Below is an example of a code that works fine and matrix of x is correct. The problem occurs with y as I am getting a matrix of 1s only. Is it because Quantile function is not supported by IML? I am new to SAS IML. Please help.

/* Inverse CDF of Binomial PD*/
%let N = 100;
%let M= 3;
proc iml;
call randseed(123);
x = j(&N,&M);
y = j(&N,&M);
mu= j(1,&M);
stdev= j(1,&M);
mu= {.2 .1 .5};
stdev= mu#(1-mu);
call randgen(x, "Normal",mu, stdev);
y= Quantile("NORMAL",x);
print mu;
print x;
print y;
run;

Rick_SAS · Posted 11-20-2016 07:19 PM

Vectors of paremeters for the RANDGEN subroutine were introduced in SAS/IML 12.1 (SAS 9.3m2).

Sorry for the confusion about row vectors and column vectors.

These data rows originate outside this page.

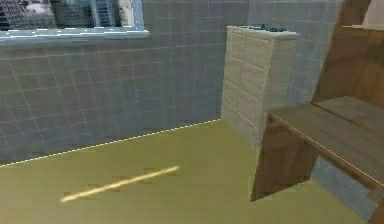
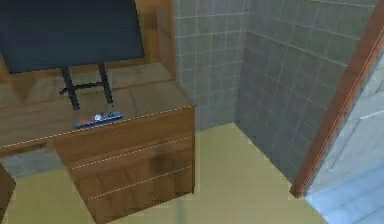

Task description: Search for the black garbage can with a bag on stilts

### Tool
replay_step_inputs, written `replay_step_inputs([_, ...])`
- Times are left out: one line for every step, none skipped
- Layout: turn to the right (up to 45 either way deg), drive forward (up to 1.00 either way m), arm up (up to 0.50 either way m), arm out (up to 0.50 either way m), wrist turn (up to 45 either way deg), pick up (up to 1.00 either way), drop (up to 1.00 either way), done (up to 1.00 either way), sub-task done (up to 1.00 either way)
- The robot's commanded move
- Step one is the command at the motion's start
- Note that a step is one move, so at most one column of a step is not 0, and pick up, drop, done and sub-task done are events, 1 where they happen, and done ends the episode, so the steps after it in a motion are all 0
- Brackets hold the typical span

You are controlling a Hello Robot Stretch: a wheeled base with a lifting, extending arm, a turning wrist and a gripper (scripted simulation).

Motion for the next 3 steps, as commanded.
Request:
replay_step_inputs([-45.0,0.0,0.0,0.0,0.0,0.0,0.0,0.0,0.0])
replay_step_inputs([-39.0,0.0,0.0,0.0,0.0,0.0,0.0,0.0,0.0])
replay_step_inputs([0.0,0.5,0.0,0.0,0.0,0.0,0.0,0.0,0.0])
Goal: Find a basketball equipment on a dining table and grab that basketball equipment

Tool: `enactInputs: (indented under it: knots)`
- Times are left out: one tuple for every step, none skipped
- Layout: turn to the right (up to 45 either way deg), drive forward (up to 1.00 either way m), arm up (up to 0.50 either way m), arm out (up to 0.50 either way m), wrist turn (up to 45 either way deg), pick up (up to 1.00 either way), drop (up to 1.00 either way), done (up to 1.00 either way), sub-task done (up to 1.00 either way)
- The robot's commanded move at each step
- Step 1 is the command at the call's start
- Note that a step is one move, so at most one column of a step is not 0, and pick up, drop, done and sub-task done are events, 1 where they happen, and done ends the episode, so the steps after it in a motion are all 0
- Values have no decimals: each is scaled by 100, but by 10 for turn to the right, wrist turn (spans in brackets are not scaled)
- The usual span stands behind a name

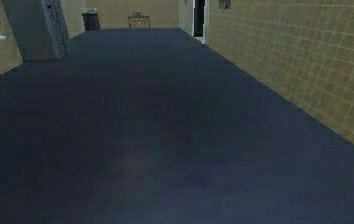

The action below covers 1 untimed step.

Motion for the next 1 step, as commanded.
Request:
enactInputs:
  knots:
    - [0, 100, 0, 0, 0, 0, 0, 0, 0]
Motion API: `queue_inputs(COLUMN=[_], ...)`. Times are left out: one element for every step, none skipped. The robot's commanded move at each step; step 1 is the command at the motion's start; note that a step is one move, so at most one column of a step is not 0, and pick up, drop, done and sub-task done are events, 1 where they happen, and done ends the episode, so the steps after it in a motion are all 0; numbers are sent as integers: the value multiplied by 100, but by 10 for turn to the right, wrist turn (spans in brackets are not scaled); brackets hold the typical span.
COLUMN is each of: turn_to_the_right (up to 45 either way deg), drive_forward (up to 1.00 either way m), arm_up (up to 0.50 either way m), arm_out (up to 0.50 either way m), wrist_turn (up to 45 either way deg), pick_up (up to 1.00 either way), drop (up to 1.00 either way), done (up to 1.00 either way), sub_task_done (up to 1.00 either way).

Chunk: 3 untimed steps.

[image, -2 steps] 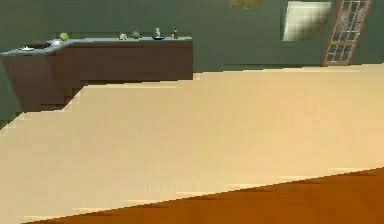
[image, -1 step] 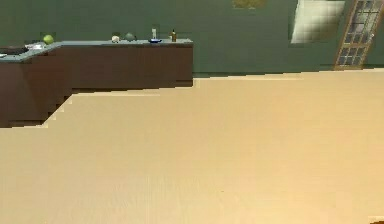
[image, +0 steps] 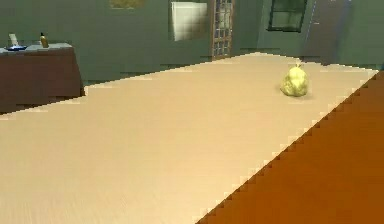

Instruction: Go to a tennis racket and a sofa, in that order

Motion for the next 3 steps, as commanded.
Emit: queue_inputs(turn_to_the_right=[0,450,30], drive_forward=[45,0,0], arm_up=[0,0,0], arm_out=[0,0,0], wrist_turn=[0,0,0], pick_up=[0,0,0], drop=[0,0,0], done=[0,0,0], sub_task_done=[0,0,0])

You are right (the doc is right) about the way that dimensions are used. In my own work, I make the parameter vector be a row vector (1 row, m columns) when I want the parameters to apply to the columns. I make the parameter vector be a column vector (n rows, 1 column) when I want the parameters to apply to the rows. As y ou point out, this convention is not strictly required, but I think it is a good idea.

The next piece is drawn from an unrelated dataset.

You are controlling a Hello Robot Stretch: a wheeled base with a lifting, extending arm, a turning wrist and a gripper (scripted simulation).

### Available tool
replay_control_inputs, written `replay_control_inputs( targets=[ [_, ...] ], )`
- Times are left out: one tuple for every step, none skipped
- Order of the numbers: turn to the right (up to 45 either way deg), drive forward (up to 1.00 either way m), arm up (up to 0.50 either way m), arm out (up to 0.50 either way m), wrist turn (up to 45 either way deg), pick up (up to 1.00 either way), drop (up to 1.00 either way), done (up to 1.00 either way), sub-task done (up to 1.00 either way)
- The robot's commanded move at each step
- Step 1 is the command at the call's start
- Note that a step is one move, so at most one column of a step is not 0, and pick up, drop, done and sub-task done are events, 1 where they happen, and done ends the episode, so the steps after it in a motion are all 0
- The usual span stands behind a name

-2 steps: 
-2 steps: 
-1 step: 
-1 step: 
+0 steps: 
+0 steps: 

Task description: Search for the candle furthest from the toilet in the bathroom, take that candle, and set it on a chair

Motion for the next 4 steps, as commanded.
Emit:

Here are examples. In the first example I compute the mean of each column of x and show that the column means are close to the population mean. In the second example, I compute the sample mean for each row of y and show that the row means are close to the population means.

proc iml;
call randseed(1);

x = j(100, 3);  /* 3 cols */
mu  = 1:3;   /* row vector: ncol(mu)=ncol(x) */
call randgen(x, "normal", mu);
mean = mean(x); /* mean of each col */
print mu, mean;

y = j(5, 200);  /* 5 rows */
mu2  = T(1:5);   /* col vector: nrow(mu)=nrow(y ) */
call randgen(y, "normal", mu2);
mean2 = y[,:];  /* mean of each row */
print mu2 mean2;

View solution in original post

Ksharp · Posted 11-19-2016 10:01 PM

What are you looking for?
Your code is not right.
If you want get Quantile, you need offer probability not the value (x) from Normal Distribution.

Ksharp · Posted 11-19-2016 10:06 PM

I think you want get CDF not Quantile. You take x(value from normal distribution) as Quantile ?

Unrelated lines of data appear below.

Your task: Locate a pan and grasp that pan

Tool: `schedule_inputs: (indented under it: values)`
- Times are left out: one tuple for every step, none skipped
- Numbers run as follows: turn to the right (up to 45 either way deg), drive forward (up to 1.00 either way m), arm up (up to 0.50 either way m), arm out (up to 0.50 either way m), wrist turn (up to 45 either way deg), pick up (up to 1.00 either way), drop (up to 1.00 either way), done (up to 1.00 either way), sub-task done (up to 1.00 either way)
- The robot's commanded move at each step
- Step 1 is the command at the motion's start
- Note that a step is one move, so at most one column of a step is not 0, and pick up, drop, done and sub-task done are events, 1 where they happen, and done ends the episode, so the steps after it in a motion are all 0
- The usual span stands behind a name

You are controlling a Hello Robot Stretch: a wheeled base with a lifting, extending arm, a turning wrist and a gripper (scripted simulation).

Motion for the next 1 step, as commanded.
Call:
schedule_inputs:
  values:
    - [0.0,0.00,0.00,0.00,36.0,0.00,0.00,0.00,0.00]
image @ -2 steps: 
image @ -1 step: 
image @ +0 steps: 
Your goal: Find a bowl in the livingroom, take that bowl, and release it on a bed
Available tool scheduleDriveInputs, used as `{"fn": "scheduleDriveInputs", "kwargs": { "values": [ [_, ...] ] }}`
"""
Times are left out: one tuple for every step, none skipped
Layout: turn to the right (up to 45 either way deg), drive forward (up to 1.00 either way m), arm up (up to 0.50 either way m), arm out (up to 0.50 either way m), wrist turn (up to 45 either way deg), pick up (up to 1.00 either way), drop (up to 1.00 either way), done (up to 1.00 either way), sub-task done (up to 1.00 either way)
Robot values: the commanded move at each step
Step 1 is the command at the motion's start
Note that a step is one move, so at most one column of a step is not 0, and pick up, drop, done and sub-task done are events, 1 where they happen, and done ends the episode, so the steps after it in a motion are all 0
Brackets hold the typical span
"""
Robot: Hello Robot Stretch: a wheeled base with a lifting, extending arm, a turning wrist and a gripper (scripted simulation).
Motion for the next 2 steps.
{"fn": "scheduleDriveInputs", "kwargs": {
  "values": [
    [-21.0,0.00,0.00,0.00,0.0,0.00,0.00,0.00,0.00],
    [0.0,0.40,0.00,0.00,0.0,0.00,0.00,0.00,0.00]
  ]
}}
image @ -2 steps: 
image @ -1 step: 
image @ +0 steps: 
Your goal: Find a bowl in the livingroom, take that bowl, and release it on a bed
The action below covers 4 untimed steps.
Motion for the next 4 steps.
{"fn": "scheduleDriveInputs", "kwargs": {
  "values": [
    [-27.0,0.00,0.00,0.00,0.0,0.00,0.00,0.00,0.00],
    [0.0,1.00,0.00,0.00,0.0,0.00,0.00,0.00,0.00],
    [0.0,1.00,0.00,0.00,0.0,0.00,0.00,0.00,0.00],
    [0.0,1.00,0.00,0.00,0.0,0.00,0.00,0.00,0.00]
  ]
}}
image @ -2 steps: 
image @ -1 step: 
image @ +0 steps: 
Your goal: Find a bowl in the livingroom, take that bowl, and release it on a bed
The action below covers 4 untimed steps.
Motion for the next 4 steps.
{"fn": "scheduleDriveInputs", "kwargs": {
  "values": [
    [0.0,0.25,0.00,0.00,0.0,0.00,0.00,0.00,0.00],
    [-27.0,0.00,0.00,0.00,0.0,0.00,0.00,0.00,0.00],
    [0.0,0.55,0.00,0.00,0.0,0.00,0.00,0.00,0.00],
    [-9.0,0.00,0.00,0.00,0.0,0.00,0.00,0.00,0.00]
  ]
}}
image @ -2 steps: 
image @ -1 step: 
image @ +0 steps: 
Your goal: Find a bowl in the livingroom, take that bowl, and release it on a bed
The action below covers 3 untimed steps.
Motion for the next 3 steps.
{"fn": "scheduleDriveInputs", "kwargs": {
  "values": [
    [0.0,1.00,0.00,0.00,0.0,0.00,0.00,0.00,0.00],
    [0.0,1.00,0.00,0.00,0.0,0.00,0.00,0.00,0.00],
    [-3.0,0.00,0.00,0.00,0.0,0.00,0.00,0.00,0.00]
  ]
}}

/* Inverse CDF of Binomial PD*/
%let N = 100;
%let M= 3;

proc iml;
call randseed(123);
x = j(&N,&M);
y = j(&N,&M);
cdf=j(&N,&M);
mu= {.2 .1 .5};
stdev= mu#(1-mu);
call randgen(x, "Normal",mu, stdev);

do i=1 to &M;
  cdf[,i]=cdf('normal',x[,i],mu[i],stdev[i]);
end;
print mu,stdev,x,cdf;
run;

abbaskashif · Posted 11-21-2016 04:41 PM

Thanks. I realized the mistake 🙂

Rick_SAS · Posted 11-20-2016 06:39 AM

The QUANTILE function requires an argument that is between 0 and 1. Please review the definitions of the four different probability functions PDF, CDF, QUANTILE, and RAND/RANDGEN.

You can compute the CDF (P(X < x)) for each of th e random values. You can then call the QUANTILE (inverse CDF) function to recover the x values, as shown in KSharp's code.

One thing to keep in mind: the RANDGEN function is vectorized SAS/IML function. You are calling it with a vector of parameters so that each column has different parameters. That is legal, since the doc says the parameters can be scalar, row vector (apply to cols), column vector (apply to rows), or matrix. However, the CDF and QUANTILE functions are Base SAS functions, so they only support scalar or matrix parameters. That is why KSharp used a loop over the columns. The other option is to create a matrix of parameters, like this:

mu_mat = repeat(mu, &N);
stdev_mat = repeat(stdev, &N);
y = cdf("NORMAL",x, mu_mat, stdev_mat);
q = quantile("Normal", y, mu_mat, stdev_mat); /* same as x */

abbaskashif · Posted 11-20-2016 04:16 PM

Thank you all for your quick responses. I didn't know we had such a cooperative SAS community.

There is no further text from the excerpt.